Аликс жадно выслушала все, что ей рассказал Джослин.

— Хорошо, что я больше не с ним, — сказала она тихо, пощипывая струны лютни. — В его семье полно леди, а я дочь адвоката. Если бы я оставалась с ним, то вряд ли бы смогла быть послушна его высокородной жене и даже вежлива с ней, и она не захотела бы терпеть меня в своем окружении, хотя некоторые из этих людей, как я понимаю, просто хладнокровные шлюхи. Пожалуй, ему не повредило бы немного тепла.

Джослин пытался ей доказать, что всю разницу между нею и леди можно устранить с помощью шелкового платья, но Аликс была с ним не согласна. И еще он знал, что она печалится не только о Рейне, что ее больно ранила ненависть лесных обитателей.

По мере того как шло время, она становилась спокойнее, рассудительнее и, казалось, гораздо больше думала об окружающих, чем прежде, когда они только познакомились. Иногда, не часто, но все же иногда она старалась помогать людям. Они с Джосом всегда путешествовали с другими, не желая рисковать и наткнуться на разбойников, и Аликс собирала детей и уходила с ними на прогулку, чтобы матери немного отдохнули, а однажды она поделилась едой с беззубой старой нищенкой. В другой раз она приготовила пищу для мужчины, чья жена где-то поблизости под деревьями рожала их восьмого ребенка.

Люди ей благодарно улыбались и со временем становились друзьями. Однажды ребенок подарил ей букет полевых цветов, и на глаза Аликс навернулись слезы.

— Как они много значат для меня! — сказала она, крепко сжимая цветы.

— Эта девочка благодарит тебя за то, что ты вчера ей помогла. Ты нравишься здешним людям. — И Джослин показал на спутников.

— И никакой музыки, — прошептала она.

— Прости, не понял?

— Я им нравлюсь не из-за музыки. Я дала им что-то другое.

— Ты отдаешь часть себя.

— О, конечно, Джос. — И Аликс рассмеялась. — Я стараюсь, хотя это очень трудно. Петь намного легче.
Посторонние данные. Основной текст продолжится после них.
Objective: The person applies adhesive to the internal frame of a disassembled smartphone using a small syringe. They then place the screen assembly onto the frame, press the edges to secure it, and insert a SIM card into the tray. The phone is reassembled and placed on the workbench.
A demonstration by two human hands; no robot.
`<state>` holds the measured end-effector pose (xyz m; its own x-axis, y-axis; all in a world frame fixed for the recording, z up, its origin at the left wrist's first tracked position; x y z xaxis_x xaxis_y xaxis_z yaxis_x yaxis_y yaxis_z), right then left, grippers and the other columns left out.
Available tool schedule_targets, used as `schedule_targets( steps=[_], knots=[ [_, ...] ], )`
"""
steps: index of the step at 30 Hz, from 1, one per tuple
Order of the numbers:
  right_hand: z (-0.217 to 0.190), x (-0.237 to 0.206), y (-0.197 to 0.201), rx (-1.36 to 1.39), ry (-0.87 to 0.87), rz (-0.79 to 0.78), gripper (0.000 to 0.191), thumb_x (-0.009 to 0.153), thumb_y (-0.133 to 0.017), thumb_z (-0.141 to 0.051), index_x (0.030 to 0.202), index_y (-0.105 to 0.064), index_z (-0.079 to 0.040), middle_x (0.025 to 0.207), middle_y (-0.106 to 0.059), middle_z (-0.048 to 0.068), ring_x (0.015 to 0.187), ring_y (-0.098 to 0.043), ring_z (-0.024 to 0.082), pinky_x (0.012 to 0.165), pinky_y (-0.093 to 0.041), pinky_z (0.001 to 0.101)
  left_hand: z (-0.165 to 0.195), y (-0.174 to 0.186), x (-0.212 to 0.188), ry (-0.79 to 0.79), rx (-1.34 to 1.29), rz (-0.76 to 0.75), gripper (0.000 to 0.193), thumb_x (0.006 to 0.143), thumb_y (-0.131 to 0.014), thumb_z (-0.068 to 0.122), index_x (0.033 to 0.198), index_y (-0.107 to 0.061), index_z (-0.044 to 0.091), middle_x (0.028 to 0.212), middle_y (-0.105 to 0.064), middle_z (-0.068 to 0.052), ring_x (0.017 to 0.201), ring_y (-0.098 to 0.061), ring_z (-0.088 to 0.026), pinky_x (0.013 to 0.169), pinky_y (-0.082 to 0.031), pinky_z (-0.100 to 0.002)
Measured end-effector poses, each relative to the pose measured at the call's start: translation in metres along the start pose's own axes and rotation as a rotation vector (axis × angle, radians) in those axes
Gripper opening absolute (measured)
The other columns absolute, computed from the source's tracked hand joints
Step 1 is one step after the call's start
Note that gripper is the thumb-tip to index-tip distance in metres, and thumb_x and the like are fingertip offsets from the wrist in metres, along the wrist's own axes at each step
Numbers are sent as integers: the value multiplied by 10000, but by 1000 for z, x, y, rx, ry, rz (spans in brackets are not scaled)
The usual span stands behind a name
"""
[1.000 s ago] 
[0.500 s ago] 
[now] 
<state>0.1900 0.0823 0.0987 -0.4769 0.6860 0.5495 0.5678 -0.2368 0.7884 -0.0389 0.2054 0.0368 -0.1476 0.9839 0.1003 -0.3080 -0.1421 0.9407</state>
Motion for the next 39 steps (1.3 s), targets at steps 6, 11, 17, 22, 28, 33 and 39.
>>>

Джослин тоже рассмеялся. Если бы кто сказал ему, что петь, как поет Аликс, очень легко, он бы ни за что не поверил.

Теперь, в августе, когда ее бремя уже стало велико, Аликс двигалась все медленнее, и Джос хотел бы, чтобы они где-нибудь остановились на продолжительное время.

— Так ты готов? — спросила она, пытаясь встать. — Если поторопимся, то сможем к ночи добраться до замка.
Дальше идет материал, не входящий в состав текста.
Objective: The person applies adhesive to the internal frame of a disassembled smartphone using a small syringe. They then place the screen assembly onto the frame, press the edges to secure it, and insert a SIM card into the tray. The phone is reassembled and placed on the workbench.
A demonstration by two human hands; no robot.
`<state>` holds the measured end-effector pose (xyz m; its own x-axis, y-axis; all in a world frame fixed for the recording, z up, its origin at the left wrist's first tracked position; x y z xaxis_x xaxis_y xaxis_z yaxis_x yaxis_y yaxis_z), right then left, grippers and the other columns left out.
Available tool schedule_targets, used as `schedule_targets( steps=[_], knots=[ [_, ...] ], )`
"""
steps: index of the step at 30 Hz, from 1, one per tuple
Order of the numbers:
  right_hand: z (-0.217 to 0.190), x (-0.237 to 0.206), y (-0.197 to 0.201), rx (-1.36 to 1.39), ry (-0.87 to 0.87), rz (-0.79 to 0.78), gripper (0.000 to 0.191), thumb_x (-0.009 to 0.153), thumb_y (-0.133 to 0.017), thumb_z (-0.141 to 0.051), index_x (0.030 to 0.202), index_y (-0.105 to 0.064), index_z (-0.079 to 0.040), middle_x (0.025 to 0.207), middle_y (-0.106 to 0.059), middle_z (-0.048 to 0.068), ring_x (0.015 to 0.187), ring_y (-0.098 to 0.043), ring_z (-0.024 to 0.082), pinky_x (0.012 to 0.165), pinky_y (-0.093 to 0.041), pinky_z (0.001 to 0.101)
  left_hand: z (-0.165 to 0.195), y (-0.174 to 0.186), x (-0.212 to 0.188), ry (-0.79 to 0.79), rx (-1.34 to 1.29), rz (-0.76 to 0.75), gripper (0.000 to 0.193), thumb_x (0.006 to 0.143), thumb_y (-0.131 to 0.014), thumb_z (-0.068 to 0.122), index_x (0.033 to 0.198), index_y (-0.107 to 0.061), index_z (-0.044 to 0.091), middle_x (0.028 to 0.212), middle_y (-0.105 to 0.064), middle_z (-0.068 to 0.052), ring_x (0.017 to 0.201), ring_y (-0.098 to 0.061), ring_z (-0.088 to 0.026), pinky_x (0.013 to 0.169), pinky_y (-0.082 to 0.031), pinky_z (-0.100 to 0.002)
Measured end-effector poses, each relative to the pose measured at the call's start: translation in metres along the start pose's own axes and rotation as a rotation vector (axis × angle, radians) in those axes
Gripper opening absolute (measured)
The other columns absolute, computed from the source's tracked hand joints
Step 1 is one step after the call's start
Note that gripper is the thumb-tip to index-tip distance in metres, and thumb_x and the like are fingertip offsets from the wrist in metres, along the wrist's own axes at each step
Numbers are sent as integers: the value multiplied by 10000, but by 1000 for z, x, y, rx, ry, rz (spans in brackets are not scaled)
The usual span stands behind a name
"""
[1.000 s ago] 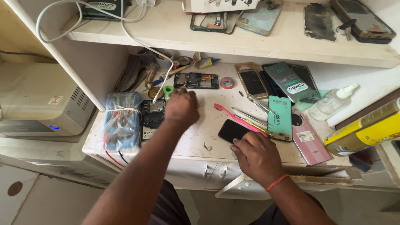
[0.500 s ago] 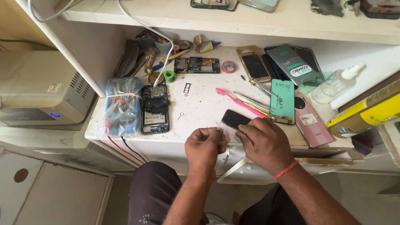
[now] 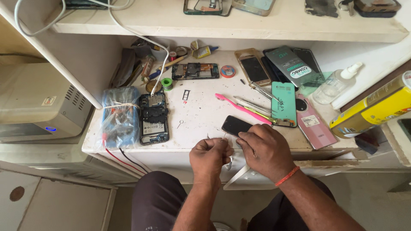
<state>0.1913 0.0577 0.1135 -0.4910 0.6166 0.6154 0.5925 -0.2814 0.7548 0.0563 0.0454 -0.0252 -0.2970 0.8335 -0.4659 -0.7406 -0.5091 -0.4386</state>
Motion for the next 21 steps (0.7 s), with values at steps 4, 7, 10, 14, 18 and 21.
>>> schedule_targets(
  steps=[4, 7, 10, 14, 18, 21],
  knots=[
    [1, 0, -1, 5, -18, -13, 168, 770, -812, -79, 918, -743, -43, 839, -638, 48, 782, -658, 252, 675, -543, 384, 2, 1, -1, -5, 9, -5, 156, 847, -760, 79, 861, -660, -40, 736, -723, -134, 595, -675, -167, 519, -535, -281],
    [1, 1, -1, 0, -18, -7, 160, 769, -817, -79, 908, -746, -46, 829, -638, 47, 776, -656, 253, 672, -542, 386, 2, 1, -2, 4, 14, -7, 148, 846, -758, 78, 865, -670, -40, 737, -723, -131, 597, -675, -162, 520, -533, -280],
    [0, 1, -1, 6, -16, -2, 159, 769, -816, -80, 908, -746, -45, 827, -637, 48, 776, -656, 254, 674, -542, 386, 4, -2, -3, -11, 0, -32, 144, 848, -762, 69, 871, -663, -33, 744, -721, -131, 597, -667, -161, 516, -524, -280],
    [1, 0, -1, 4, -22, -9, 153, 772, -813, -81, 905, -744, -50, 832, -639, 49, 779, -658, 257, 679, -542, 389, 1, -5, -4, -35, 28, -55, 147, 893, -726, 127, 926, -656, 2, 809, -748, -111, 635, -672, -151, 542, -528, -271],
    [4, 1, -3, 4, -42, -27, 145, 776, -812, -85, 900, -742, -56, 831, -639, 52, 780, -658, 265, 683, -541, 398, 1, -9, -8, -164, -13, -173, 175, 935, -687, 166, 991, -587, 33, 848, -759, -108, 674, -682, -139, 588, -545, -263],
    [3, 1, -2, 11, -31, -9, 162, 763, -802, -84, 907, -735, -54, 841, -641, 52, 786, -661, 265, 687, -543, 397, 3, -1, -10, -317, 93, -155, 169, 918, -737, 115, 990, -645, -7, 877, -765, -110, 758, -717, -124, 679, -578, -253]
  ],
)
Point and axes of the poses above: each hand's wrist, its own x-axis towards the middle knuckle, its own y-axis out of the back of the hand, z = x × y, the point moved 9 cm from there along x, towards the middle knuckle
— Останемся здесь, Аликс, — настаивал он, — у нас уже есть еда.

— Остаться и пропустить обручение леди? Нет, когда мы туда доберемся, то еды будет еще больше, и от нас только и потребуется, что создать немного чудесной музыки в честь очаровательной наследницы. Я очень надеюсь, что на этот раз девушка хорошенькая! Последняя прекрасная дама была такая безобразная, что мне надо исповедоваться за лживую хвалу, что я ей пропела.

— Аликс, — ответил Джос с напускной строгостью, — возможно, та дама была прекрасна душой. — И только ты мог такое придумать. Конечно, при своей красивой внешности ты можешь позволить себе быть добрым. Я видела, как мать той некрасивой девушки пожирала тебя глазами. Она ничего тебе не предлагала, после того как ты кончил петь?